The sad reality of American policing oversight is that none of this likely would have ever come to light if Johnson hadn’t overheard that call. Johnson’s complaint triggered an internal affairs investigation that lasted more than a year. Proving the tickets had been used was hardly a challenge: every ticket scanned and used is logged in the Cardinals’ internal system, common practice amongst sports teams these days. It’s unclear whether the officers involved knew of this practice and simply thought no one would ever look into it, or were oblivious.
It’s difficult to believe the officers’ claims they did not seize the tickets simply to give them to family and friends given that the tickets were often used in a matter of a few hours. Also, the high percentage of tickets that were used after being seized also seems to indicate some type of prior planning.
In addition, the Internal Affairs investigation revealed a litany of procedural errors and mishandling of evidence within the narcotics unit, including keeping cash in amounts less than $2,000 in the department’s safe for extended periods of time before being turned over to the evidence locker.

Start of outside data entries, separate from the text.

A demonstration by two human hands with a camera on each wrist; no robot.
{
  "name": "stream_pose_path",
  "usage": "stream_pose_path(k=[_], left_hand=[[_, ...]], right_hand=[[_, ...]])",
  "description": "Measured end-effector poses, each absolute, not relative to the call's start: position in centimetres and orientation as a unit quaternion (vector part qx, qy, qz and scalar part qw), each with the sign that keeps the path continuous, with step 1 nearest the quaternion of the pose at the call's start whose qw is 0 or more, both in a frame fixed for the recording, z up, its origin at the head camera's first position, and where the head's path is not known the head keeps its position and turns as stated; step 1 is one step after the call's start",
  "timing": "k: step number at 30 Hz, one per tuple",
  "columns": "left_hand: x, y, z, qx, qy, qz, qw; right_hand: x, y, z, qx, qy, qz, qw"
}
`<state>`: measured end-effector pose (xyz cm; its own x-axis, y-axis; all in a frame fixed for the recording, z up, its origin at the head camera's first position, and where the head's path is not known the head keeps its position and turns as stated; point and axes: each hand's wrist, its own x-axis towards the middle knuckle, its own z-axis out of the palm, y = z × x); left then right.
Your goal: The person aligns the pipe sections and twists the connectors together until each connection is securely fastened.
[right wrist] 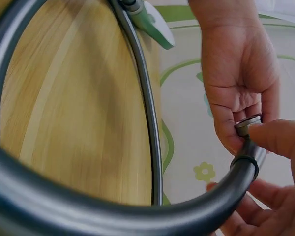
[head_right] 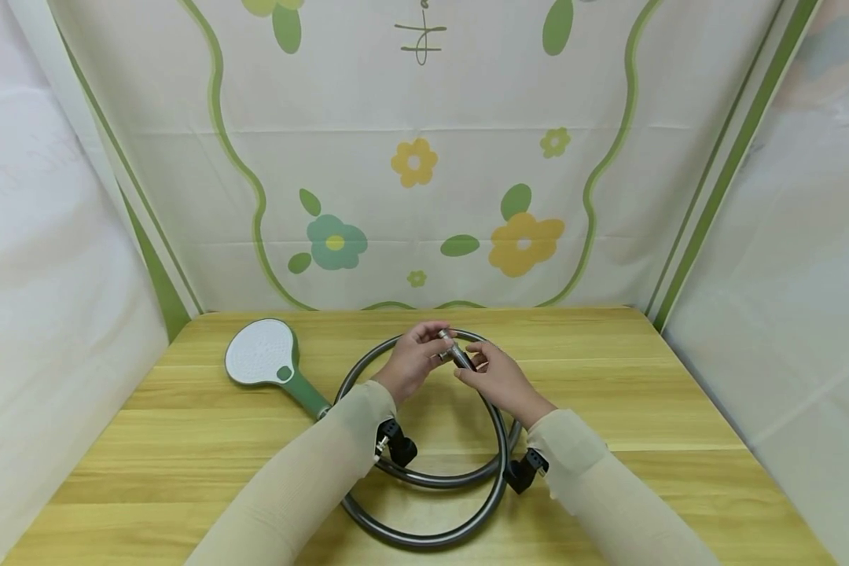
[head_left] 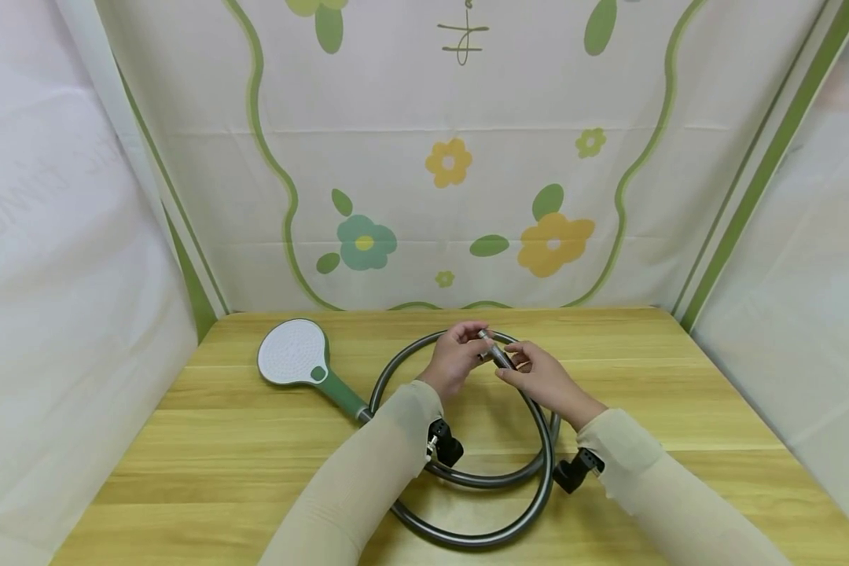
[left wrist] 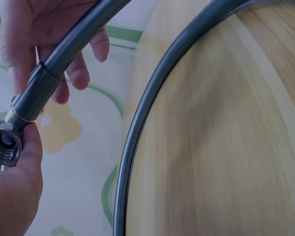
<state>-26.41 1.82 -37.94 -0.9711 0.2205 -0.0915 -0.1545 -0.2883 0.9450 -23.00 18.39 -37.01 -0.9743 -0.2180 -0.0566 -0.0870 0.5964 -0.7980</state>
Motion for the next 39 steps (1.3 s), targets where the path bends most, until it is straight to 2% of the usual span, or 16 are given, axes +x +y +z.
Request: stream_pose_path(k=[7,21,27,36,39], left_hand=[[-26.47,1.85,-37.97,0.024,0.582,0.804,0.117],[-26.31,1.67,-38.13,0.027,0.581,0.805,0.115],[-26.3,1.78,-38.34,0.03,0.578,0.807,0.119],[-26.24,1.63,-38.3,0.023,0.574,0.81,0.121],[-26.24,1.59,-38.32,0.024,0.575,0.809,0.121]], right_hand=[[-22.71,18.44,-37.0,-0.09,0.906,-0.413,0.029],[-22.61,18.23,-37.15,-0.118,0.914,-0.388,0.008],[-22.5,18.4,-37.27,-0.131,0.912,-0.387,0.025],[-22.73,18.38,-37.2,-0.135,0.906,-0.393,0.084],[-22.79,18.39,-37.19,-0.143,0.905,-0.391,0.084]])
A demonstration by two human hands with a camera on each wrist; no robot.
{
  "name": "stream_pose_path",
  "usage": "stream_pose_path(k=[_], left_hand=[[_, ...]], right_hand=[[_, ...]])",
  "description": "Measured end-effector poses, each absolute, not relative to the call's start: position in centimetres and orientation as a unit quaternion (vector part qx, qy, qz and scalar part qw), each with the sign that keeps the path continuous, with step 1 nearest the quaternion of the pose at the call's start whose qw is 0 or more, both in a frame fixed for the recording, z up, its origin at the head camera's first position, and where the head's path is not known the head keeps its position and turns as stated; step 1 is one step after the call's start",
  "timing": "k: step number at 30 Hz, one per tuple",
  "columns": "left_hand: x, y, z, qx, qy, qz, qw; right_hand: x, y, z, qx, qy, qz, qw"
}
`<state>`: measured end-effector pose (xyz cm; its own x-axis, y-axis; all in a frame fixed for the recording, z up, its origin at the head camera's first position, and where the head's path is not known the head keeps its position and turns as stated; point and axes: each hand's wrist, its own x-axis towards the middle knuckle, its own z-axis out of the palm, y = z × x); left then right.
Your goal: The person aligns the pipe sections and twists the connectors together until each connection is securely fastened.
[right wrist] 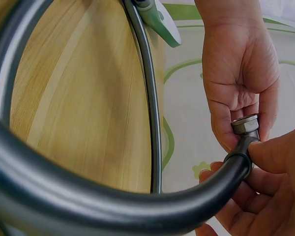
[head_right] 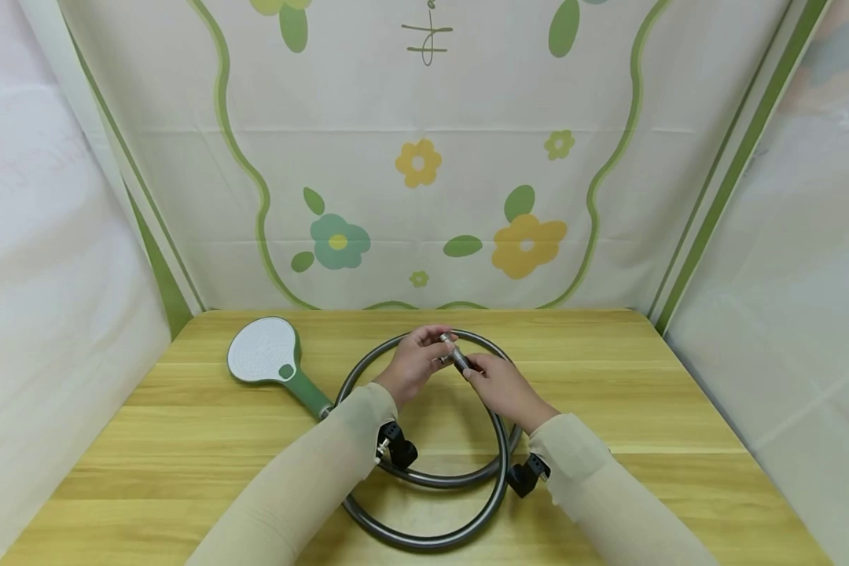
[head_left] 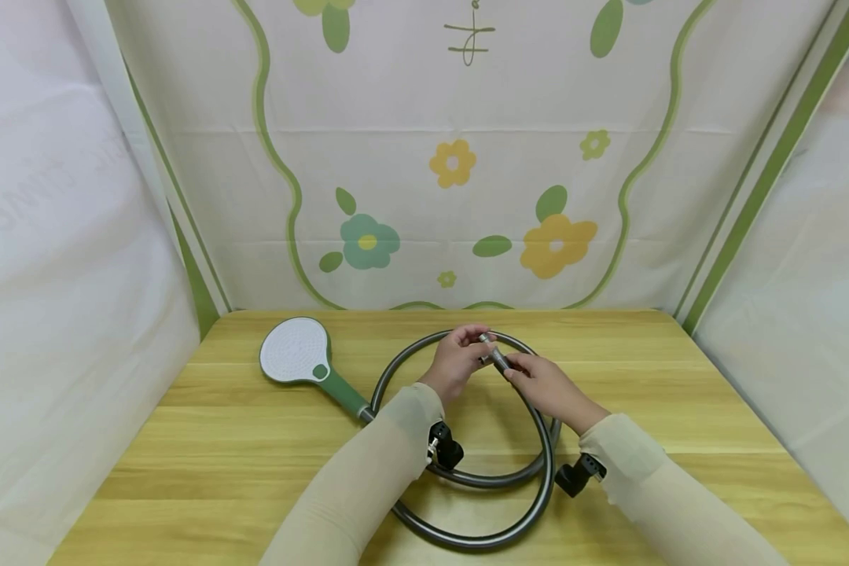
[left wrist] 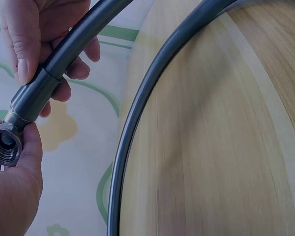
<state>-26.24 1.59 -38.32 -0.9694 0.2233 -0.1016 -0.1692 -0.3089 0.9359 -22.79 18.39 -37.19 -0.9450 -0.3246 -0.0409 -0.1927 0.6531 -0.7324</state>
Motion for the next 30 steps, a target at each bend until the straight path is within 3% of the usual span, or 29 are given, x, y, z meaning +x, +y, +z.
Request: stream_pose_path(k=[8,21,30], left_hand=[[-26.28,1.57,-38.36,0.024,0.576,0.809,0.12],[-26.56,1.53,-38.6,0.026,0.578,0.807,0.117],[-26.34,1.5,-38.46,0.029,0.574,0.81,0.118]], right_hand=[[-22.7,18.41,-37.17,-0.142,0.906,-0.391,0.079],[-22.36,18.62,-37.39,-0.146,0.922,-0.358,-0.003],[-22.16,18.5,-37.32,-0.139,0.922,-0.362,-0.009]])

More than anything else, the ticket broker scandal illustrates the various unintended consequences of outlawing scalpers and secondary markets in general. The very next year, Missouri legalized flipping tickets for profit, much to the dismay of brokers. “You made more money when it was illegal — it wasn’t even remotely close,” Tony Green, a ticket broker for 20 years, told the St. Louis Post Dispatch. “We knew all the cops, so they wouldn’t bust us.” By outlawing scalpers—ostensibly a measure to protect ticket-buyers from predatory pricing—the chosen few brokers who remained in business could jack up their prices even further, while the cops would give them protection and seize tickets for their own personal use under the guise of protecting the consumer.
Still, asset forfeiture remains a major problem among American law enforcement, in which officers seizing cash, vehicles, or real estate on specious grounds happens all too often. The internal affairs investigation didn’t address Johnson’s accusation regarding the seized cash, but this has been a well-documented problem in another criminalized market: drugs. Almost a billion dollars of worth of cash, cars, boats, real estate, and other property is forfeited to the federal government every year, according to a PBS Frontline report.
The ticket scandal illustrates one more flaw in American policing too: slaps on the wrist for officer violations of ethics and procedure. Although the St. Louis Police Board of Commissioners stated that their punishment of demotions, two-week suspensions, and reductions in pay was “not a slap on the wrist,” it’s hard to imagine any other profession in which brazen theft while on the job wouldn’t result in a firing, at least. Perhaps it’s also worth noting the maximum sentence for illegally selling tickets in Missouri was six months in jail.